The Hitchhiker's Guide to the Government

“In the beginning, the universe was created,” explains author Douglas Adams. He goes on to point out: “This has made a lot of people very angry, and has been widely regarded as a bad move.”

Adams wrote The Hitchhiker’s Guide to the Galaxy, a classic work of farcical and absurd hilarity. The small volume is also possessed of no small degree of brilliance. Adams notes, rightly, that discontentedness is endemic to existence. He then goes on demonstrate (even more rightly) that humanity’s collective attempts to rectify its malcontent are usually for the worse.

Put briefly, the protagonist (an exceptionally average man named Arthur) has his house demolished by the government to make way for a bypass. Shortly thereafter, the story takes an intergalactic twist when the Vogon aliens demolish earth to make way for a hyperspace bypass. Towels, whales, and potted petunias all feature prominently in the ensuing adventure of infinite improbability, but we are here concerned with only the first part – humanity’s discontent and its failed attempts at satisfying itself.

The reason we are so often indignant at life, the universe, and everything, is that we feel cheated. We each want something, and yet external forces continually thwart our objectives. To escape the state of nature in which, as Hobbes would say, our lives are “nasty, brutish, and short,” we collectively organize our species into civilization.

John Locke describes in his treatises on government the nature of civilization: humans forge an implicit agreement, called the social contract, in which some liberties are surrendered for the sake of acquiring more liberty in the long run. I, for example, surrender my right to dispose of dangerous chemicals on my land, not because they will be hurtful to me, but because without proper containment, they will destroy my neighbor’s property.

Ayn Rand summarized it best: “Civilization is the process of setting men free from men.” We submit to society in order that we might escape the depredations of the savage.

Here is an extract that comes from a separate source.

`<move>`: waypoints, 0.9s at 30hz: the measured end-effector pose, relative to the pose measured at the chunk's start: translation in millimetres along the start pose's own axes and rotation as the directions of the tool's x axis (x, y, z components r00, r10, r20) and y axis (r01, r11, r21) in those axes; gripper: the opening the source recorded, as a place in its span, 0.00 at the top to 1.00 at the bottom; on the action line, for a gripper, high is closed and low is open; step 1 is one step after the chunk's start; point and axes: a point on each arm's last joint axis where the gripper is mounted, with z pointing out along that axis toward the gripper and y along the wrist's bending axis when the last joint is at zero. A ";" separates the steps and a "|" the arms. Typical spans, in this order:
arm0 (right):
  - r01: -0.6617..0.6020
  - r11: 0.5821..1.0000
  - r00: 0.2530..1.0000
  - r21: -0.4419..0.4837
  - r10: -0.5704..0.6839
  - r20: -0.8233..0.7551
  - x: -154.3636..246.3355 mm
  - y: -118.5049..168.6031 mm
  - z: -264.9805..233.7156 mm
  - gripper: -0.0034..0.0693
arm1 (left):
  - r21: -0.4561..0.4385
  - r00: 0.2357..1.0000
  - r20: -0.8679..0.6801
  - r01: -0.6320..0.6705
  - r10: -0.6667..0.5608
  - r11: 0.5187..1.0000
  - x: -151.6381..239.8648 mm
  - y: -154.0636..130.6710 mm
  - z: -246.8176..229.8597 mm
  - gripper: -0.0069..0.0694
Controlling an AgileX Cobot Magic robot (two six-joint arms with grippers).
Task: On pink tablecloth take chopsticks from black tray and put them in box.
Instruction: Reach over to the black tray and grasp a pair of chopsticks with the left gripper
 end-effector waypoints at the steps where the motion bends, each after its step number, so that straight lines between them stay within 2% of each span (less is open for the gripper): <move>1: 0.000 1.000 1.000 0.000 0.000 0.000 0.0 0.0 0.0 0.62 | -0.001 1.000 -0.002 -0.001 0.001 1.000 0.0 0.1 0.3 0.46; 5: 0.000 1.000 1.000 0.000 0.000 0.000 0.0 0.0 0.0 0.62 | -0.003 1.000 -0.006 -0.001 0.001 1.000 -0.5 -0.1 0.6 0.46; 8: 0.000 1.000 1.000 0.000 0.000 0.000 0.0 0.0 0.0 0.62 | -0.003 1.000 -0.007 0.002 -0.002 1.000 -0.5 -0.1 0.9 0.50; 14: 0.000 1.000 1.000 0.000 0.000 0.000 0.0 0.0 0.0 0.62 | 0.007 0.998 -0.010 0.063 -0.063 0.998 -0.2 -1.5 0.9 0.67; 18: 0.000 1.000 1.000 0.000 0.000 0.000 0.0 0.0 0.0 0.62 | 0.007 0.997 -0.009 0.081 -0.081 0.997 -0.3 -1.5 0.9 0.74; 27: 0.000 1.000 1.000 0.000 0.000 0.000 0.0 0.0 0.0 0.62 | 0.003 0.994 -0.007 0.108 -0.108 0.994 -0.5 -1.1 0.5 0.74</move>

Yet as Douglas Adams so astutely notes, civilization seems at times to be a complete failure, utterly destructive of the end to which it was first organized. Arthur, while lying in front of the bulldozer in order to prevent the driver from knocking his house down, asks, quite sensibly, why the bypass must be built. “It’s a bypass!” Mr. Prosser, the driver, yells back. “You’ve got to build bypasses.”

How elucidating.

Unfortunately, this philosophy is all too prominent in the modern West. “It’s healthcare! You’ve got to have healthcare.” “It’s social security! You’ve got to have social security.” “It’s car insurance! You’ve got to have car insurance.”

I would be the last to dispute the value of insurance and retirement savings. The question we must ask, however, is, “At what cost?” What must we pay for these things? And each individual must ultimately decide for himself where it is worthwhile for him to invest his resources. Arthur has nothing against bypasses personally. He simply values his house more.

The sole object of civilization is to set man free, and we find that the collective power of humanity, while capable of exponentially greater good than the isolated bohemian, is likewise capable of exponentially greater evil.
Freedom’s ambiguity

There is a very simple reason for this – the logical fallacy of equivocation. We have equivocated our term freedom to mean a variety of terms. We remember that our ultimate objective is liberty – but to the liberal of today, freedom means not freedom from coercion, but freedom from want. Society wants bypasses, so let us build them! Society wants medical care, so let us provide it for them!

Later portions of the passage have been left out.